To understand this concept better, it is worthwhile looking into some key principles of marketing.
Philip Kotler, also known as the father of modern marketing, states that product planners should think about products and services on three levels. Each level adds more customer value: core product, actual product and augmented product.
Let’s talk about a regular product and take iPhone as an example. The core product that creates value here is the ability to make phone calls, send text messages and browse on the Internet, among other opportunities the device provides. But are we buying iPhone just for that? Probably not.
Here comes the second level of a product – an actual product. In the context of iPhone, the actual product includes design, quality level, a brand name and packaging, where all its parts, styling, features combine to add more value to the core product. But is it always enough to have the actual product for customers to buy it? Again, probably not.
Therefore, an augmented product has to be built around the core and actual product by offering additional benefits. The iPhone is more than phone calls, messages and Internet. It’s more than style and design. It’s also the complete solution to mobile connectivity problems. The consumers will expect warranty, instructions and after-sale service.
Consumers see products as complex bundles of benefits that satisfy their multiple needs. What about personal brands? Does our target audience only look at the core value we provide? Probably not.
As mentioned earlier, core product addresses a fundamental need of the consumer. For example, if you are a Marketing Strategist, your clients will primarily need you to create a marketing strategy for them. That’s the core personal brand this professional has.
Actual product, in addition to the core product and supplemental features, provides additional symbolic value to the consumers. For example, some clients may choose a famous and well-known Marketing Strategist because of the symbolic meaning (trendiness) he represents. Other clients will choose the most experienced one, just because experience to them means expertise and trust. Therefore, a particular marketing strategist will be booked not only because he will create a marketing strategy for the company, but also because his personal brand stands for a certain quality level as well as values, characteristics and other features that altogether compose an actual personal brand.
Augmented product provides added value or attributes to its core utility or benefit. For a Marketing Strategist the supplemental feature might be giving training to the team on the marketing strategy’s execution, and answering all the questions that will come up during the execution process. We can call this an augmented personal brand the Marketing Strategist has.

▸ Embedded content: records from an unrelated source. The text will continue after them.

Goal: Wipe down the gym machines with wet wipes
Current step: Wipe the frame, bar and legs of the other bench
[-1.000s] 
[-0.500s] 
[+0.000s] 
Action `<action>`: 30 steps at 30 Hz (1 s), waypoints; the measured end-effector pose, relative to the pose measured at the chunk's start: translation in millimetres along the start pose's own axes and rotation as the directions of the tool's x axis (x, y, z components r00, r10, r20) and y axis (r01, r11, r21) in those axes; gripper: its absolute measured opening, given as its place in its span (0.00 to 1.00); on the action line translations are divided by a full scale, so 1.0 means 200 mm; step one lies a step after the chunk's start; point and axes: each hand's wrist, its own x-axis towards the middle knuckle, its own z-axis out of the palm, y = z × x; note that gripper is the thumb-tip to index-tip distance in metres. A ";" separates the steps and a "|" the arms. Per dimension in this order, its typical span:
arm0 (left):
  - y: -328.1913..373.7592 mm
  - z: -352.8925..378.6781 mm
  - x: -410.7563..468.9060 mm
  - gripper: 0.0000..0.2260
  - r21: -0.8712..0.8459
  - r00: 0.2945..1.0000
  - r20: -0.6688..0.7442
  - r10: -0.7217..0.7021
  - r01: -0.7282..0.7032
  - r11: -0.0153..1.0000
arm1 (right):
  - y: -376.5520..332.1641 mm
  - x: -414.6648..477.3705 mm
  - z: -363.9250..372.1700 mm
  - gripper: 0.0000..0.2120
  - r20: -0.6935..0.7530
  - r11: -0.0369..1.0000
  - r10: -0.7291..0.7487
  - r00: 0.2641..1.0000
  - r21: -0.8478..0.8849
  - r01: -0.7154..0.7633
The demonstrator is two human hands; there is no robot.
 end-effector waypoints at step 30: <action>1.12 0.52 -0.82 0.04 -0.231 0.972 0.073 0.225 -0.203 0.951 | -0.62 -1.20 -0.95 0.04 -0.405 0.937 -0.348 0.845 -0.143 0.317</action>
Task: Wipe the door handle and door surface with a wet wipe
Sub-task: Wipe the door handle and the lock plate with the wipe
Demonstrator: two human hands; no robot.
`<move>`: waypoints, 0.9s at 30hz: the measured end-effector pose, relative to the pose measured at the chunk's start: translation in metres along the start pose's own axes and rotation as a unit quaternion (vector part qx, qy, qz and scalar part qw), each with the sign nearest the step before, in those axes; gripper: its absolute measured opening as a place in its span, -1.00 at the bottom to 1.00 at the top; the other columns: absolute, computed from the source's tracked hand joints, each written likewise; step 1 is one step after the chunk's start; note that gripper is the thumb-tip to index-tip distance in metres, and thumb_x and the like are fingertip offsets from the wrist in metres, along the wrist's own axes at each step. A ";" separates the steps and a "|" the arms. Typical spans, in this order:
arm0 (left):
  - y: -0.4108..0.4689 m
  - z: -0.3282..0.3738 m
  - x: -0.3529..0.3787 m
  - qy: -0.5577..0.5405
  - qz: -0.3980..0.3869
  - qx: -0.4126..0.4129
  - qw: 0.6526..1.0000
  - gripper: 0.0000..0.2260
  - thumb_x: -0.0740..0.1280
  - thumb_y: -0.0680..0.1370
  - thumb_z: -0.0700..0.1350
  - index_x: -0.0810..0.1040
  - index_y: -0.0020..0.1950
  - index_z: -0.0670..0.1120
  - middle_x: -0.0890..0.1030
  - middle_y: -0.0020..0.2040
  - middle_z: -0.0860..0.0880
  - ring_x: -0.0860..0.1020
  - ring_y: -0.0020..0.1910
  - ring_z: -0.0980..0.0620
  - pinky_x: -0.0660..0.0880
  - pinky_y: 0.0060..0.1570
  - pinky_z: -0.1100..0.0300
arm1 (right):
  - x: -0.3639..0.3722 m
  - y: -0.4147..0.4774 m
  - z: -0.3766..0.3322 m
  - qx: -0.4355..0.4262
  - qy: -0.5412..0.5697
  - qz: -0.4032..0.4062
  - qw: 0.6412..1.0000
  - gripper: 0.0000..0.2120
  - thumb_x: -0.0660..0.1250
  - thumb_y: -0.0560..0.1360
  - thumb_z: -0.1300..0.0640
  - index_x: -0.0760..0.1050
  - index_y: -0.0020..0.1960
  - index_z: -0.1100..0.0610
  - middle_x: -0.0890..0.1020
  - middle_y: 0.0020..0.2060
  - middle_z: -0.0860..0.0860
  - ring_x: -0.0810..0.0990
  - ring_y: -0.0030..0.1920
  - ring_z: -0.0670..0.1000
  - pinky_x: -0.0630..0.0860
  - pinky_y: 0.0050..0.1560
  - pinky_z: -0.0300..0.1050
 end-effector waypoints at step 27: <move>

Applying this concept to your own personal brand might be helpful to understand the full picture. It’s not only about the core product or service your personal brand stands for, but also about other levels, overt or implied, it has.
Therefore, when building a strong personal brand:
- Identify the core value your personal brand stands for. How do you create value for your target audience in the first place?
- Design the actual personal brand by naming other attributes that may influence others choosing you as a professional.
- Think how you can augment your personal brand. What additional value can you create to stand out from others?
Most importantly, trust Oscar Wilde and “Be yourself. Everyone else is already taken.”